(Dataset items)
*** Begin section ***

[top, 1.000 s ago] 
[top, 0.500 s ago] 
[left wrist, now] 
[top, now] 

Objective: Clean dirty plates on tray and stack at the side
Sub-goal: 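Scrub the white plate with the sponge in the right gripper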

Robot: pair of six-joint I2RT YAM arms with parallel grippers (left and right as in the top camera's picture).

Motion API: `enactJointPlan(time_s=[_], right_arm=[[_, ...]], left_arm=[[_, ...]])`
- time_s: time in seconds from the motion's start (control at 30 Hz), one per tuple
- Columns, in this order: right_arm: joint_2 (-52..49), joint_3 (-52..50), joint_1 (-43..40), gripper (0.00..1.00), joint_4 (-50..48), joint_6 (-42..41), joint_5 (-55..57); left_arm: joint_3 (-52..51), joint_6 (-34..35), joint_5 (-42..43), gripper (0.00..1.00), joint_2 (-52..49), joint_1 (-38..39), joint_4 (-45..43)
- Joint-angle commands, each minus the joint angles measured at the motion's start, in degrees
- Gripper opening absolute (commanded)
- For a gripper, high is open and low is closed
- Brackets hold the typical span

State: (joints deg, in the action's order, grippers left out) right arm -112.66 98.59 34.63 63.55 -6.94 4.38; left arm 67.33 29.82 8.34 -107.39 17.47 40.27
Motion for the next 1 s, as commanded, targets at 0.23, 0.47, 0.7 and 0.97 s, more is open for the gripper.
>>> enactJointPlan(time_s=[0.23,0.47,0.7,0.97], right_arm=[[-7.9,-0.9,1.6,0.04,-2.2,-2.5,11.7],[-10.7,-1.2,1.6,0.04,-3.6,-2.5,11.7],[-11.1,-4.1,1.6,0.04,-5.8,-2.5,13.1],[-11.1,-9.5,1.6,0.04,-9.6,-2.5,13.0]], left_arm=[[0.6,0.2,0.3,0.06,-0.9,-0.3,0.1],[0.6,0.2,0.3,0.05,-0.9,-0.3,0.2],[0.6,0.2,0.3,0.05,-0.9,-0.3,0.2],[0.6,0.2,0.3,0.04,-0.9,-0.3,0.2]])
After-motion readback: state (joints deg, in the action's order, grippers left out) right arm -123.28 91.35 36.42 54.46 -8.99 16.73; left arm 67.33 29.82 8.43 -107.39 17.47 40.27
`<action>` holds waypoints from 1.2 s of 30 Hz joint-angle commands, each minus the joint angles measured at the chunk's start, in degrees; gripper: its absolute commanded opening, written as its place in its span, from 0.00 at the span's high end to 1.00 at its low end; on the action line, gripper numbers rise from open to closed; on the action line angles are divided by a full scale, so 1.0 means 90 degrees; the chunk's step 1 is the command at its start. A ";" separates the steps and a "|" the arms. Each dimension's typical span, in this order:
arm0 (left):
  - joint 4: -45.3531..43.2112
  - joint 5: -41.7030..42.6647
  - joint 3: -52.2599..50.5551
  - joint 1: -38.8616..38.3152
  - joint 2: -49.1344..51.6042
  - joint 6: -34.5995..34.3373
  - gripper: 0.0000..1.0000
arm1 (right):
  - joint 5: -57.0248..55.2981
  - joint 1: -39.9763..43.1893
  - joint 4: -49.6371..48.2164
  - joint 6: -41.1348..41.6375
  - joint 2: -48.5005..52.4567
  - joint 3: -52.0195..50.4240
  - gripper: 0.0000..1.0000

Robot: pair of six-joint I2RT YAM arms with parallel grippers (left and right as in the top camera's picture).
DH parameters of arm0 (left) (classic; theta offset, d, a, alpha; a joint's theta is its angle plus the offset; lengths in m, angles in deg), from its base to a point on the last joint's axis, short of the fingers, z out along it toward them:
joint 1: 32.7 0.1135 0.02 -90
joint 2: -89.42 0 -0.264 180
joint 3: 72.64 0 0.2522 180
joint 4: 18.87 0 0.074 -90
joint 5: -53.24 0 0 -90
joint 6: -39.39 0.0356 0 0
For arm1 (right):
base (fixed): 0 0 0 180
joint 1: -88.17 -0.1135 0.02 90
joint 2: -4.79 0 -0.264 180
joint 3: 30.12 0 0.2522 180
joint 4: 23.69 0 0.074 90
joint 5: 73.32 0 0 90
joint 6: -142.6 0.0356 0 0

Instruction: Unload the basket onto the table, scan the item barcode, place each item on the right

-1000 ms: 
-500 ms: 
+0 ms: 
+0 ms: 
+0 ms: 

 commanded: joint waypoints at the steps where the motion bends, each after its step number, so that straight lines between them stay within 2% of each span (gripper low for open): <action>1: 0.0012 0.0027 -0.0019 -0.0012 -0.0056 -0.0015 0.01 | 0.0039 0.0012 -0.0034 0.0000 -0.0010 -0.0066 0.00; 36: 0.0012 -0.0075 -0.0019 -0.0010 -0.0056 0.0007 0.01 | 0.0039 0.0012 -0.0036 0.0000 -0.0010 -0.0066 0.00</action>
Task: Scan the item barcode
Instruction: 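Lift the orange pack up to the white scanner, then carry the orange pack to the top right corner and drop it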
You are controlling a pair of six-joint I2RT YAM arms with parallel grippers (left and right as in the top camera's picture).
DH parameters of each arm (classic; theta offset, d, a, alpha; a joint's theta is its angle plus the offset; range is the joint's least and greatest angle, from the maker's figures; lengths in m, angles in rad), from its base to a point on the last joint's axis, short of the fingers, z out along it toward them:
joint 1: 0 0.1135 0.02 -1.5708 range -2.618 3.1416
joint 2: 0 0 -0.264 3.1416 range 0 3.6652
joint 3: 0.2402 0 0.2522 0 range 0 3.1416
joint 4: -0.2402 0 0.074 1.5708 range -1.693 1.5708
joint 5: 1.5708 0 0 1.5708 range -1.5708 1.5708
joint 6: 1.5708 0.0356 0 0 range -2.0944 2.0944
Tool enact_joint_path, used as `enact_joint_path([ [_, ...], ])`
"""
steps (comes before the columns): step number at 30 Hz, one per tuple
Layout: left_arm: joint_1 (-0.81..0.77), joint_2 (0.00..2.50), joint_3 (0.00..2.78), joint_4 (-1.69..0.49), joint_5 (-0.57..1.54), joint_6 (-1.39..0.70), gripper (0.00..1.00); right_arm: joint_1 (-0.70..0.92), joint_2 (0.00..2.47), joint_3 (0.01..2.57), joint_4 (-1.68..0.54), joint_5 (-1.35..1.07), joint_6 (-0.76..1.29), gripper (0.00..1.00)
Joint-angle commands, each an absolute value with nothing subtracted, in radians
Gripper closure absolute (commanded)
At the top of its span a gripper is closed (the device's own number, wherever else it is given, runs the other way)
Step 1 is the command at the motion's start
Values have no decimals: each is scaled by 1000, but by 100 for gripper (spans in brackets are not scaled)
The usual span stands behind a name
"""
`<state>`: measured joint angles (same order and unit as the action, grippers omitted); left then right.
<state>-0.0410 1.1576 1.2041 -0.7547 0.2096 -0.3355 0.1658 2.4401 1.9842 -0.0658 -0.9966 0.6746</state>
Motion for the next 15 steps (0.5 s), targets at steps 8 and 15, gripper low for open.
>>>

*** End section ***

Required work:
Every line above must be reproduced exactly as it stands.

Task response:
[top, 1.000 s ago] 
[top, 0.500 s ago] 
[left wrist, now] 
[top, now] 

Objective: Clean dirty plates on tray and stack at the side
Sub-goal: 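Scrub the white plate with the sponge in the right gripper
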
Robot: pair of six-joint I2RT YAM arms with parallel grippers (left and right as in the top camera's picture).

Motion API: `enactJointPlan(time_s=[_], right_arm=[[_, ...]], left_arm=[[_, ...]])`
- time_s: time in seconds from the motion's start (control at 30 Hz), one per tuple
- Columns, in this order: right_arm: joint_2 (-52..49), joint_3 (-52..50), joint_1 (-43..40), gripper (0.00..1.00), joint_4 (-50..48), joint_6 (-42..41), joint_5 (-55..57); left_arm: joint_3 (-52..51), joint_6 (-34..35), joint_5 (-42..43), gripper (0.00..1.00), joint_2 (-52..49), joint_1 (-38..39), joint_4 (-45..43)
- Joint-angle commands, each minus the joint angles measured at the motion's start, in degrees
- Gripper opening absolute (commanded)
- For a gripper, high is open and low is closed
- Brackets hold the typical span

State: (joints deg, in the action's order, grippers left out) right arm -112.66 98.59 34.63 63.55 -6.94 4.38; left arm 67.33 29.82 8.34 -107.39 17.47 40.27
Motion for the next 1 s, as commanded, targets at 0.23, 0.47, 0.7 and 0.97 s, more is open for the gripper.
>>> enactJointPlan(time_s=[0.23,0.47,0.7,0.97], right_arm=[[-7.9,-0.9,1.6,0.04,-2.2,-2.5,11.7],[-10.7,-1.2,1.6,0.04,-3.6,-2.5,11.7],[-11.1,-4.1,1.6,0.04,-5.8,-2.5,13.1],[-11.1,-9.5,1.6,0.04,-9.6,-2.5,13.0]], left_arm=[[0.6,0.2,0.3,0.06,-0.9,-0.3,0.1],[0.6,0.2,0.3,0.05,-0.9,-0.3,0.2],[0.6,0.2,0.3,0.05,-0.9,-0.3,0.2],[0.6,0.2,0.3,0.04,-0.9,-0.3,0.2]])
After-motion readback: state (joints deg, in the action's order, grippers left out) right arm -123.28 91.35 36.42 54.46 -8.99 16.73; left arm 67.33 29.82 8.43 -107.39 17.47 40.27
`<action>` holds waypoints from 1.2 s of 30 Hz joint-angle commands, each minus the joint angles measured at the chunk's start, in degrees; gripper: its absolute commanded opening, written as its place in its span, from 0.00 at the span's high end to 1.00 at its low end; on the action line, gripper numbers rise from open to closed; on the action line angles are divided by a full scale, so 1.0 means 90 degrees; the chunk's step 1 is the command at its start. A ";" separates the steps and a "|" the arms. Each dimension's typical span, in this order:
arm0 (left):
  - joint 4: -45.3531..43.2112
  - joint 5: -41.7030..42.6647
  - joint 3: -52.2599..50.5551
  - joint 1: -38.8616..38.3152
  - joint 2: -49.1344..51.6042
  - joint 6: -34.5995..34.3373
  - gripper: 0.0000..1.0000
arm1 (right):
  - joint 5: -57.0248..55.2981
  - joint 1: -39.9763..43.1893
  - joint 4: -49.6371..48.2164
  - joint 6: -41.1348..41.6375
  - joint 2: -48.5005..52.4567
  - joint 3: -52.0195..50.4240
  - gripper: 0.0000..1.0000

Robot: pair of six-joint I2RT YAM arms with parallel grippers (left and right as in the top camera's picture).
DH parameters of arm0 (left) (classic; theta offset, d, a, alpha; a joint's theta is its angle plus the offset; lengths in m, angles in deg), from its base to a point on the last joint's axis, short of the fingers, z out along it toward them:
joint 1: 32.7 0.1135 0.02 -90
joint 2: -89.42 0 -0.264 180
joint 3: 72.64 0 0.2522 180
joint 4: 18.87 0 0.074 -90
joint 5: -53.24 0 0 -90
joint 6: -39.39 0.0356 0 0
For arm1 (right):
base (fixed): 0 0 0 180
joint 1: -88.17 -0.1135 0.02 90
joint 2: -4.79 0 -0.264 180
joint 3: 30.12 0 0.2522 180
joint 4: 23.69 0 0.074 90
joint 5: 73.32 0 0 90
joint 6: -142.6 0.0356 0 0

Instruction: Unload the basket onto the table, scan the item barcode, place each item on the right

-1000 ms: 
-500 ms: 
+0 ms: 
+0 ms: 
+0 ms: 

 commanded: joint waypoints at the steps where the motion bends, each after its step number, so that straight lines between them stay within 2% of each span (gripper low for open): <action>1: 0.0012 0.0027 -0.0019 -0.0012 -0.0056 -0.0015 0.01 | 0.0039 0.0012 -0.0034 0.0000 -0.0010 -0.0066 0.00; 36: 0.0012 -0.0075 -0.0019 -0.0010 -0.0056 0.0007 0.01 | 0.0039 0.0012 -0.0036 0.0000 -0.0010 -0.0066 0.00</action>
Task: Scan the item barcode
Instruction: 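Lift the orange pack up to the white scanner, then carry the orange pack to the top right corner and drop it
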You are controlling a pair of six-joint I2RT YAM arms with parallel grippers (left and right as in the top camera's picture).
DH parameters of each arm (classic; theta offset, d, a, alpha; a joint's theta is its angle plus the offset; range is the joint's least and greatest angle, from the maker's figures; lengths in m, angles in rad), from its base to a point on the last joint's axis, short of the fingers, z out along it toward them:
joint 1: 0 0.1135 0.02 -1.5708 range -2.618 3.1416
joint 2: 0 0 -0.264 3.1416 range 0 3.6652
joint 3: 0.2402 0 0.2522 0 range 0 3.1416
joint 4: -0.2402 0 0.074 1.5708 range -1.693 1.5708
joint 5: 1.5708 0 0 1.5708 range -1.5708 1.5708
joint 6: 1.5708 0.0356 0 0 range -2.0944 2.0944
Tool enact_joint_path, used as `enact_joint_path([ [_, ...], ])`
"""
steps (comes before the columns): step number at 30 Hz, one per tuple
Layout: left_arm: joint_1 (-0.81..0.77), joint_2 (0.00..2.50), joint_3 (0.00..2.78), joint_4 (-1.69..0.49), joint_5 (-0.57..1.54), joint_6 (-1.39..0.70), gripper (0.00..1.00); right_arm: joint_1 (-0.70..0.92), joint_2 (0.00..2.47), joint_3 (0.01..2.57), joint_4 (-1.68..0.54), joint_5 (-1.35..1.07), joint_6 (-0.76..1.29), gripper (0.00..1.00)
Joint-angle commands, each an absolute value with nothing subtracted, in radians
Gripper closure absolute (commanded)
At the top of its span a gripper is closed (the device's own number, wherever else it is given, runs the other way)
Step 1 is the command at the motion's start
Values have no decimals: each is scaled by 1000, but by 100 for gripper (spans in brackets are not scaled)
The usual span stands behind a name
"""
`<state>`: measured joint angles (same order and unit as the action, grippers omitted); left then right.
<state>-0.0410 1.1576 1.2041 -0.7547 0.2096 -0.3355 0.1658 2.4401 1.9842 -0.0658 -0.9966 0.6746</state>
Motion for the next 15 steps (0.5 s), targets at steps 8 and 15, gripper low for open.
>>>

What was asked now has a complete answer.